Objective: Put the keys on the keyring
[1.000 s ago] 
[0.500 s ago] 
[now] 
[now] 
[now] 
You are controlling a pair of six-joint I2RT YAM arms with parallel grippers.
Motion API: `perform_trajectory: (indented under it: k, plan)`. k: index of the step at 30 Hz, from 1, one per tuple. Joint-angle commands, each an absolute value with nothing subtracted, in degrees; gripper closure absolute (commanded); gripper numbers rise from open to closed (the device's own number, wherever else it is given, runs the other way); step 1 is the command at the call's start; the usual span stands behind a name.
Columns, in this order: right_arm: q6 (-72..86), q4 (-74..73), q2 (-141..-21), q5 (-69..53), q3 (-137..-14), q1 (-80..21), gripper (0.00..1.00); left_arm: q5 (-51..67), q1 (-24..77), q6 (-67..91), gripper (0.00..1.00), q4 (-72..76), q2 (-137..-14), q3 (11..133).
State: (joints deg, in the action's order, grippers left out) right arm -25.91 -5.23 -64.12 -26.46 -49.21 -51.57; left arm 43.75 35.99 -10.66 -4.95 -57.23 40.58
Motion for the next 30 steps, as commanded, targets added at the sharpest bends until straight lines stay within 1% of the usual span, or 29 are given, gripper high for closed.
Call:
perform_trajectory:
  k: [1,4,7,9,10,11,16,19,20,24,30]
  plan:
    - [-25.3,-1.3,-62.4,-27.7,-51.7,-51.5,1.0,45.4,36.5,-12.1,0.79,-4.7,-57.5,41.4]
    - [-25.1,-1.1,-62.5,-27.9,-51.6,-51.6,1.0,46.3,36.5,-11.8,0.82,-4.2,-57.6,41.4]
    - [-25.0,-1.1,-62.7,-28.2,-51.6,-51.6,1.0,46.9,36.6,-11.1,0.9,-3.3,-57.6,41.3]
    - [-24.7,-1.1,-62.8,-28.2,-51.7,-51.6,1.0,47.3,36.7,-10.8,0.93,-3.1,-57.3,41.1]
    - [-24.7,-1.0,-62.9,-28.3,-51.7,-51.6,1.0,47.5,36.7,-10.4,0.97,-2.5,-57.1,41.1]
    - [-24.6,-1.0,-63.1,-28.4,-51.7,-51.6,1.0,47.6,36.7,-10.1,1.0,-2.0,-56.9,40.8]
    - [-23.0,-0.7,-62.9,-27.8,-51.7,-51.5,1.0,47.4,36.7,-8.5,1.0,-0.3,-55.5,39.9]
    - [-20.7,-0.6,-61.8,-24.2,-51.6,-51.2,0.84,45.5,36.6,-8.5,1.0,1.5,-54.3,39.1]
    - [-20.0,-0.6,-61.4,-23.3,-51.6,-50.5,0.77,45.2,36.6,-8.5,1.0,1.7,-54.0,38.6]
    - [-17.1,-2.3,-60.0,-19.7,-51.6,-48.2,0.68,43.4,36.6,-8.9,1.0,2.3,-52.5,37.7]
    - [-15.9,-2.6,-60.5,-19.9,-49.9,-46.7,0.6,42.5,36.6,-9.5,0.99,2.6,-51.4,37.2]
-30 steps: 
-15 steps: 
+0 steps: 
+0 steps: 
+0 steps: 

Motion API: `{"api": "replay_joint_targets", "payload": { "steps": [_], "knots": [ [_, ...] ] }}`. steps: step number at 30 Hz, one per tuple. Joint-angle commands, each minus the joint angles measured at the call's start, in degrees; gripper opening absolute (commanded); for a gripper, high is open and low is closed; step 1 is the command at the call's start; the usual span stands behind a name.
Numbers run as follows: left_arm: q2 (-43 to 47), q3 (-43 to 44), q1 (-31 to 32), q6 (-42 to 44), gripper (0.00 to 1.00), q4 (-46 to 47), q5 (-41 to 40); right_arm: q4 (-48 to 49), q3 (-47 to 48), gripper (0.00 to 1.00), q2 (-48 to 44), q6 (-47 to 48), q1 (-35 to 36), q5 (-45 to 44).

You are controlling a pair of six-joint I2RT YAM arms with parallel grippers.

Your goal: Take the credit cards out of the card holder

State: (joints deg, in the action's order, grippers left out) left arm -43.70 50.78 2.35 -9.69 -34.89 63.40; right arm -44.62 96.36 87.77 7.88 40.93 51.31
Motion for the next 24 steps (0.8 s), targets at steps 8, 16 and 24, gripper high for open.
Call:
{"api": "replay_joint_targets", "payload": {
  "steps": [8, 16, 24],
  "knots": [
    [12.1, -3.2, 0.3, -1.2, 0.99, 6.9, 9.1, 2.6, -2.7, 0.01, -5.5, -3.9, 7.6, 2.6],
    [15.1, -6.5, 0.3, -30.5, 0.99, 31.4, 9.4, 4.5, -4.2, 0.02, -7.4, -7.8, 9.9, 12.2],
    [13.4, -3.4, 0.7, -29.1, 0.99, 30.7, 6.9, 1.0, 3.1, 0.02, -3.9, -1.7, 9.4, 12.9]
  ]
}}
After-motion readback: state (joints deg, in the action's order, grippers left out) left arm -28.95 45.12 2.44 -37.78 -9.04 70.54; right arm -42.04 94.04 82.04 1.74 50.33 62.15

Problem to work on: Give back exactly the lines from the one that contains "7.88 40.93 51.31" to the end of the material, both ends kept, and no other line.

Result for this exercise:
State: (joints deg, in the action's order, grippers left out) left arm -43.70 50.78 2.35 -9.69 -34.89 63.40; right arm -44.62 96.36 87.77 7.88 40.93 51.31
Motion for the next 24 steps (0.8 s), targets at steps 8, 16 and 24, gripper high for open.
Call:
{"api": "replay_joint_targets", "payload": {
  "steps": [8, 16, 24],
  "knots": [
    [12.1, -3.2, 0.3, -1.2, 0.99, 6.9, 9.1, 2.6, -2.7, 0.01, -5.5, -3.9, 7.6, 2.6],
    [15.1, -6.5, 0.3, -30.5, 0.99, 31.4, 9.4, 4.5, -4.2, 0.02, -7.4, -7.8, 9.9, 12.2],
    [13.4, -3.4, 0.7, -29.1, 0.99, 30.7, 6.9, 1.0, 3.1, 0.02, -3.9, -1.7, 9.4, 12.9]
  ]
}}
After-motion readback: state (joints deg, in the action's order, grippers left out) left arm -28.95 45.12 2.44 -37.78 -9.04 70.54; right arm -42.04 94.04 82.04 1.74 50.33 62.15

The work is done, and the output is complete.